How many data you going to control.
How many data you going to show to each user.
Average user bandwidth that may need.
Average user time using your site.

The average numbers can give some idea what you need monthly. Of cource you need to think also the peak numbers - but when they rend web server computers and site they give bandwidth by the month and some gigabytes on hard disk, so the peak is not an issue at the start point. There you must think that if you run sql query that need too much ram, or if you share the computer with many other sites.

Measure

With out site, with out experience you do not have actually measures. With out measures, you actually can not be sure but you can follow some guides

What ever you do, try to make the grow of your data/features/runs linear and not logarithmic.
The speed of your site is not (only) depend from the capacity and the speed of your computer. Is depend only when the computer is on his limits. If the computer is reach his limit, you add additional resource. But the speed must be take care when you design the software and the good speed software is costing also.
Do you have millions of data every day in the database ? you need more ram and hard disk
Do you have video and many big files to send ? you need more bandwidth.
Do you have people that using the site to work ? you need more speed and stability
Do you make one more e-commerce site ? you need more security with stability

The goal is to have them all, and the priority on what you focus first actually change.

Planning for speed.

Performance and Capacity: Two diffident animals*. The Performance is base on more human work, and the capacity is base on more computer resources. To make it speed you need first to know how to make the computer run smooth and fast, then to know how general tricks to make programs runs fast, especial the one on the web, and then you actually need to spend more time to the actually program after its run, to improve it for performance in the critical areas.

Planning for expand.

Make good software design and take care the possibility of expand in case that you may need more so to give to your client the opportunity to start with little, and pay more only if he needed it. So when you design your software think like you going to use it in a web pool, take care of the synchronization, take care of common resource, give the ability to get data from different servers etc.

Planning with limits

Ok, let say that the customer say that have only 1000 users and did not interesting nether for expand, nether for speed, and just need a cost effective site that do his job. In this case you also design it with this limits. What are this limits. You do not place tens of checks for synchronizations, and you make it work like a single thread, single pool program. You do not use any mutex, any double checks, any thinks that happens when you have 2 pools or 2 computers running the same application. You only note that points of code to change them in case that needs upgrade.

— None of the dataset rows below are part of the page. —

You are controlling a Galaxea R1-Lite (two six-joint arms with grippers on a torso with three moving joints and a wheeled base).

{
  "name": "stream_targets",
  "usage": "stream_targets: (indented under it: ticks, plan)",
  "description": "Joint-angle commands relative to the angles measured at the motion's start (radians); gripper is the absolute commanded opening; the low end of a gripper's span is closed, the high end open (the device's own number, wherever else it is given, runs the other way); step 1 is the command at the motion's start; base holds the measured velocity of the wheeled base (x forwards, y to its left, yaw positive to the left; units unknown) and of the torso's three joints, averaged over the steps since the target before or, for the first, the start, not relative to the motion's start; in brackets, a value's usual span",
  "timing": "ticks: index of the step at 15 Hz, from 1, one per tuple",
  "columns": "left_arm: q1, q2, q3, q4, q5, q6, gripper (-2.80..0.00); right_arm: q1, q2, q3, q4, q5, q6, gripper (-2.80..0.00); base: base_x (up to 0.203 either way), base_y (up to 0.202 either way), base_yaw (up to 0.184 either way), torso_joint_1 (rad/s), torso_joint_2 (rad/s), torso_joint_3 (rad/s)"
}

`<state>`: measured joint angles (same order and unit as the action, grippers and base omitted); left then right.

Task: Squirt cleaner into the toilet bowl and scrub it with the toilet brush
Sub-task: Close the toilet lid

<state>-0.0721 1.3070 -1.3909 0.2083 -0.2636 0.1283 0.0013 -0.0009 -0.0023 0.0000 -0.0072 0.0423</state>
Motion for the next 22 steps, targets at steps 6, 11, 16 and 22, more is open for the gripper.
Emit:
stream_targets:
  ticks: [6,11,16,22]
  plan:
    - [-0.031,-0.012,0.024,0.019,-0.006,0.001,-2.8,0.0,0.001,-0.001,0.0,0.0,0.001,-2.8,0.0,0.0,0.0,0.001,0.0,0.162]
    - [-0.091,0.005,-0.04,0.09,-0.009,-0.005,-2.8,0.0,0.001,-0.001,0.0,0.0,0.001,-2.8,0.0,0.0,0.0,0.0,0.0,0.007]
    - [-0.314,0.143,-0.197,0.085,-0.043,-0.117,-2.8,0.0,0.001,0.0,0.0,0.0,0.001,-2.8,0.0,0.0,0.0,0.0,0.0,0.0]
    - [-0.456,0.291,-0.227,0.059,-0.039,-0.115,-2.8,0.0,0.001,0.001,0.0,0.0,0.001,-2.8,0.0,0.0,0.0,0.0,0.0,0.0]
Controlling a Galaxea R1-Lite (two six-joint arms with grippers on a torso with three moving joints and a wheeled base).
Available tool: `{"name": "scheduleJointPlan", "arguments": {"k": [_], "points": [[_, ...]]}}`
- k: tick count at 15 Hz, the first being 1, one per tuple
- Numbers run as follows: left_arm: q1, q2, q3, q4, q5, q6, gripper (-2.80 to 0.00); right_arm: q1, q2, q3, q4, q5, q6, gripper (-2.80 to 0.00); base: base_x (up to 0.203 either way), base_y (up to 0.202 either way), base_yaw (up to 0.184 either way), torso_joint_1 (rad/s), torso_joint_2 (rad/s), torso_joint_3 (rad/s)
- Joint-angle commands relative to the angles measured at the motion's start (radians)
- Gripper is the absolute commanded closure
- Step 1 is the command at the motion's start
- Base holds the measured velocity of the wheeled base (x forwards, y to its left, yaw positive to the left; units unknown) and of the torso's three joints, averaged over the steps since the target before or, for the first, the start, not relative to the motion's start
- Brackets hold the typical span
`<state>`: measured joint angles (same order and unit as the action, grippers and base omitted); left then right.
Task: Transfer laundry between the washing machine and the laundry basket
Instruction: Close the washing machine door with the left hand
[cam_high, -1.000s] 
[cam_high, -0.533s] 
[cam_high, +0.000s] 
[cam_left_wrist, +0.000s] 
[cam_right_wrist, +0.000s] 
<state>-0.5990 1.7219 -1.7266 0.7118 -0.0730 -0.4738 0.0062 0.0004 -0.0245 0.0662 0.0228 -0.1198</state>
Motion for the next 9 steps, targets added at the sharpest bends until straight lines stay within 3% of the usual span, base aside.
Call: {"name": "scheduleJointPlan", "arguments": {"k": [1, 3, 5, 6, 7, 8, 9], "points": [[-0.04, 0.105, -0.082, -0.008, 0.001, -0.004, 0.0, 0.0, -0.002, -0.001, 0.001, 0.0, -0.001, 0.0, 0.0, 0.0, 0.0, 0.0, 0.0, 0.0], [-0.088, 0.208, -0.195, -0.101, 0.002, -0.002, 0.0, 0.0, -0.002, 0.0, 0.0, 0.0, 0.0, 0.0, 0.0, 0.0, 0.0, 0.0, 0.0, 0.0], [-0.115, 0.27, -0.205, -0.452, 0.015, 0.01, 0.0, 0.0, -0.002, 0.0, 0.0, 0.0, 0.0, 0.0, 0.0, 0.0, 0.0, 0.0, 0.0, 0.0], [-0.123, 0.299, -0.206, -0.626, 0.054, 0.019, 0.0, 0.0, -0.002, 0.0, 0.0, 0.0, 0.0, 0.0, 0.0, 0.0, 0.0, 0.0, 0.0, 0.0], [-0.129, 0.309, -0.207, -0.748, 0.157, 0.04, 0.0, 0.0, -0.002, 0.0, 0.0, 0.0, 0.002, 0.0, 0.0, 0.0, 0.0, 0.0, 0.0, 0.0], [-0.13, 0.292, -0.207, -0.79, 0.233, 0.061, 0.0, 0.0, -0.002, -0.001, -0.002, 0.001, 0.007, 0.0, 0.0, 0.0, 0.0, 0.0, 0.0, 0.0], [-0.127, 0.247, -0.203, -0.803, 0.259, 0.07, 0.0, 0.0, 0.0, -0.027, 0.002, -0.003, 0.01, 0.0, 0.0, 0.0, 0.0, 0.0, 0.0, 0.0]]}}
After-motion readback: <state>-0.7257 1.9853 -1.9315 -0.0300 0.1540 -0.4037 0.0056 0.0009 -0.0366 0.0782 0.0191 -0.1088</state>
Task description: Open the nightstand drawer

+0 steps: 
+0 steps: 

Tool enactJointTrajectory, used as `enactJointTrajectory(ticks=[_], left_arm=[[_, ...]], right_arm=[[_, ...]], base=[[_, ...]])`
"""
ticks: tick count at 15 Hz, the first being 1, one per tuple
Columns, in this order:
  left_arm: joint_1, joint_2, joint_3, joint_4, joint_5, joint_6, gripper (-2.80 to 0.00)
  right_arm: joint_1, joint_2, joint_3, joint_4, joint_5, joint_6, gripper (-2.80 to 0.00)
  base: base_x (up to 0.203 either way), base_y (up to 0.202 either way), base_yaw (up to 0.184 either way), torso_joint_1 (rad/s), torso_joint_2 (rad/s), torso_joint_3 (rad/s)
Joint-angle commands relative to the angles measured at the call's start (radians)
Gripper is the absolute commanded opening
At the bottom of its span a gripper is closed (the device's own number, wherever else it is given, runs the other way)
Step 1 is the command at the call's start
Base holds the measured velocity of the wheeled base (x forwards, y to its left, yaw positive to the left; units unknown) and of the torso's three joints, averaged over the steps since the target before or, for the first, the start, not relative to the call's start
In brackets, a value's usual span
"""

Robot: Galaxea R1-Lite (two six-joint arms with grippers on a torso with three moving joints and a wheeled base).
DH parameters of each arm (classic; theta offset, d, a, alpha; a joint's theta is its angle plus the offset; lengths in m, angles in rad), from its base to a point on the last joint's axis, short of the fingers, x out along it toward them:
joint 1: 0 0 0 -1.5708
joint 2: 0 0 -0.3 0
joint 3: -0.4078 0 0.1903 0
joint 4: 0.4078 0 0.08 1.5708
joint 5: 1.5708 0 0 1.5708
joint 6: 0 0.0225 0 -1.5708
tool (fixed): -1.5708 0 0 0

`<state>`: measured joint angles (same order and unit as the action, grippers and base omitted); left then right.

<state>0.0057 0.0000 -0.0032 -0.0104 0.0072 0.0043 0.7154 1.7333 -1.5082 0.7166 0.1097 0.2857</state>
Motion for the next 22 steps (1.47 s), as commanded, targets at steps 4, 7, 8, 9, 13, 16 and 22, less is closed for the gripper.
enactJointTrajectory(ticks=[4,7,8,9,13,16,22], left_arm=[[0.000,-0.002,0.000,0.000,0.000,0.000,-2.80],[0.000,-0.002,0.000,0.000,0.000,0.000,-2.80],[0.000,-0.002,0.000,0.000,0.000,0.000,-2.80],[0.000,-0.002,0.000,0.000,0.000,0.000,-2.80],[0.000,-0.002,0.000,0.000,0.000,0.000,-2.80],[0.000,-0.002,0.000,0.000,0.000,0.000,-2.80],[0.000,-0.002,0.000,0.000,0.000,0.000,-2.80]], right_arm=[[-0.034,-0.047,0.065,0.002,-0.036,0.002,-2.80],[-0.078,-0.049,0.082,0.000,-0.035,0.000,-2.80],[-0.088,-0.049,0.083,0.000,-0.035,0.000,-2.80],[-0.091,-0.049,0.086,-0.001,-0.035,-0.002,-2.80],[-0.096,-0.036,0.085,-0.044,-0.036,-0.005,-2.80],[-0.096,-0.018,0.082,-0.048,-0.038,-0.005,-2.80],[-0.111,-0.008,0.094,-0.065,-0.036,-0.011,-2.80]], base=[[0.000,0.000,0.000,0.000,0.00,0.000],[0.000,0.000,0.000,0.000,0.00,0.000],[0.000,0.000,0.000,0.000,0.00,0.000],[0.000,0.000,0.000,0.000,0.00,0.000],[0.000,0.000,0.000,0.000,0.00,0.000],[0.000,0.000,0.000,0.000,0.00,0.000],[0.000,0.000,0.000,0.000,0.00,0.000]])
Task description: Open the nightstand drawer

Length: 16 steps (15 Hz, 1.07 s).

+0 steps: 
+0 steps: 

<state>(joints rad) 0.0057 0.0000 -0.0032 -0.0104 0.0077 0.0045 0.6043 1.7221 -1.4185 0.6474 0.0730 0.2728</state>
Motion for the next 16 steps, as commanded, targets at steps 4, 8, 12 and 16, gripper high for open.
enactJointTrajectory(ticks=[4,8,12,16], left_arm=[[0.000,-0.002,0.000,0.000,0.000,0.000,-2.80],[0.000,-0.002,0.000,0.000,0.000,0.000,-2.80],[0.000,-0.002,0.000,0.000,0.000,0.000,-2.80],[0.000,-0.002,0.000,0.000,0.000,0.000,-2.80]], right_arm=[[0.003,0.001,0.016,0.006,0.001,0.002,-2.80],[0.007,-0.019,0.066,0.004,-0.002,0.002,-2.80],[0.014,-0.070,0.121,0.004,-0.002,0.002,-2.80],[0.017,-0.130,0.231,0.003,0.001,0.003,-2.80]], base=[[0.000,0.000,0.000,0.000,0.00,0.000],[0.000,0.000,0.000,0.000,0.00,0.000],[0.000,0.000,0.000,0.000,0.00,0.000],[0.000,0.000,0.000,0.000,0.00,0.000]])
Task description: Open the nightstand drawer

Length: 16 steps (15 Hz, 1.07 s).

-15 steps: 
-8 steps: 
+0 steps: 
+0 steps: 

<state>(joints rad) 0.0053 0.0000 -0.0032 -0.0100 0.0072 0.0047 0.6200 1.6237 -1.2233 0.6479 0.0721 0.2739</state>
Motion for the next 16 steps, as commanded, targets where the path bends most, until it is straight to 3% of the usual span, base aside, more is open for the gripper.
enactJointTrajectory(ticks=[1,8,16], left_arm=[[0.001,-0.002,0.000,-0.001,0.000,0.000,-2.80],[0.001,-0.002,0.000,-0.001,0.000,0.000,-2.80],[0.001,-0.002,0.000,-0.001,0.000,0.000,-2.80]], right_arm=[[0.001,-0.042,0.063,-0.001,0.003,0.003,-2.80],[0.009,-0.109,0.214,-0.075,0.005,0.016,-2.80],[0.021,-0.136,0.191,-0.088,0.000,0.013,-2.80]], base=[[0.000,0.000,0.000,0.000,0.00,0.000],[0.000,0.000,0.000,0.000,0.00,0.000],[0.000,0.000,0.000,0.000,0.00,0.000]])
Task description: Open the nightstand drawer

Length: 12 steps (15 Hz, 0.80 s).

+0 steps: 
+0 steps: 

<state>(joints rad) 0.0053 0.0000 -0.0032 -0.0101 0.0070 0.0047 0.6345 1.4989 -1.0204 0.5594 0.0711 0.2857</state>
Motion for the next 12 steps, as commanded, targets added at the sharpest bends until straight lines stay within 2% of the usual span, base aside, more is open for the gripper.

You also not made any code that use multicomputer resources. And when you run it you take care that is run only under one pool to work correctly.

This single pool design is more easy to develop, more easy to debug, easy to control, easy to update buggy code, and cost less, but suffer from speed (one user wait the other on one thread pool) and can not be expand in resource, that actually have to do also with speed.

Finding Statistics

If you do not know how many users you may have, you can use alexa to see similar sites with yours and the average users/ and average page views they have per month. Then you may know the possible bandwidth.

Don't buy before you needed it

Start with your prediction to hardware, but do not go and rent 2 computers from the day one. Start with the first, make your measures, see how data grow, and only expand it when you need it.

Car or Formula One ?

When the programs runs, if you follow it you can find many many thinks that need correction. I can say you only two from my life.

After we place the program online our customer starts to add data. After some months we notice the database grow too much - something that we did not expect it from the data enter. We spend almost one week to find why and fix it, it was a design error that make some statistics data grow logarithmic, we correct it and move on.

After two years of running we notice that we make too many un-necessary calls to SQL server. We trace it down and found again a design error, we correct it and we move on.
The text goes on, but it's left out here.